- WORK TO COMPLETE -
Could you transcribe the material below exactly, without leaving out a single line?
»»
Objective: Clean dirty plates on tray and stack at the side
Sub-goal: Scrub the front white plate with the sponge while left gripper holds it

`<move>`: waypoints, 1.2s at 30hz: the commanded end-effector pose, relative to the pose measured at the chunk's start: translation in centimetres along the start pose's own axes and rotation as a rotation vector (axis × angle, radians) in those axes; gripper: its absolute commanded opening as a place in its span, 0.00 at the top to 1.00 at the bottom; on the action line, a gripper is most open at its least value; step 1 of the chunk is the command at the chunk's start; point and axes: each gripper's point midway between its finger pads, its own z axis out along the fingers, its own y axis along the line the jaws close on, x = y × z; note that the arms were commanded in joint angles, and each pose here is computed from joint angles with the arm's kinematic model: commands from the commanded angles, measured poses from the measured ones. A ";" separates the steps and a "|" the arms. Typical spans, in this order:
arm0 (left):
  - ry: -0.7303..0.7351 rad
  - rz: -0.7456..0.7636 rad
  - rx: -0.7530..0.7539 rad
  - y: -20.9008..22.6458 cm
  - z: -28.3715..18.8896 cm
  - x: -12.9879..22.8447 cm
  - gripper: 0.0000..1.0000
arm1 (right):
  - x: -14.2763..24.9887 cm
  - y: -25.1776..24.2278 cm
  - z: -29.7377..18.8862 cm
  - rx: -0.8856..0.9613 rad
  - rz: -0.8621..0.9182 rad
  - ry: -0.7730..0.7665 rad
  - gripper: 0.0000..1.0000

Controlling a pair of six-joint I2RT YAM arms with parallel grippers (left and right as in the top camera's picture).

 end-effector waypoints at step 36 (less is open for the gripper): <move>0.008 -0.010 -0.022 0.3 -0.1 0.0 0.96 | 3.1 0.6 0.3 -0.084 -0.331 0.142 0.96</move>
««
- ANSWER TO THE PROBLEM -
Objective: Clean dirty plates on tray and stack at the side
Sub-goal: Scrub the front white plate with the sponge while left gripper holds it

`<move>`: waypoints, 1.2s at 30hz: the commanded end-effector pose, relative to the pose measured at the chunk's start: translation in centimetres along the start pose's own axes and rotation as a rotation vector (axis × angle, radians) in those axes; gripper: its absolute commanded opening as a place in its span, 0.00 at the top to 1.00 at the bottom; on the action line, a gripper is most open at its least value; step 1 of the chunk is the command at the chunk's start; point and axes: each gripper's point midway between its finger pads, its own z axis out along the fingers, its own y axis along the line the jaws close on, x = y × z; note that the arms were commanded in joint angles, and each pose here is computed from joint angles with the arm's kinematic model: commands from the commanded angles, measured poses from the measured ones. A ";" separates the steps and a "|" the arms. Typical spans, in this order:
arm0 (left):
  - ry: -0.7303..0.7351 rad
  - rz: -0.7456..0.7636 rad
  - rx: -0.7530..0.7539 rad
  - y: -20.9008..22.6458 cm
  - z: -28.3715..18.8896 cm
  - x: -12.9879..22.8447 cm
  - gripper: 0.0000..1.0000
arm1 (right):
  - x: -14.2763..24.9887 cm
  - y: -25.1776..24.2278 cm
  - z: -29.7377..18.8862 cm
  - rx: -0.8856..0.9613 rad
  - rz: -0.8621..0.9182 rad
  - ry: -0.7730..0.7665 rad
  - gripper: 0.0000..1.0000

Controlling a pair of six-joint I2RT YAM arms with parallel grippers (left and right as in the top camera's picture).

 end-effector waypoints at step 36 (less is open for the gripper): <move>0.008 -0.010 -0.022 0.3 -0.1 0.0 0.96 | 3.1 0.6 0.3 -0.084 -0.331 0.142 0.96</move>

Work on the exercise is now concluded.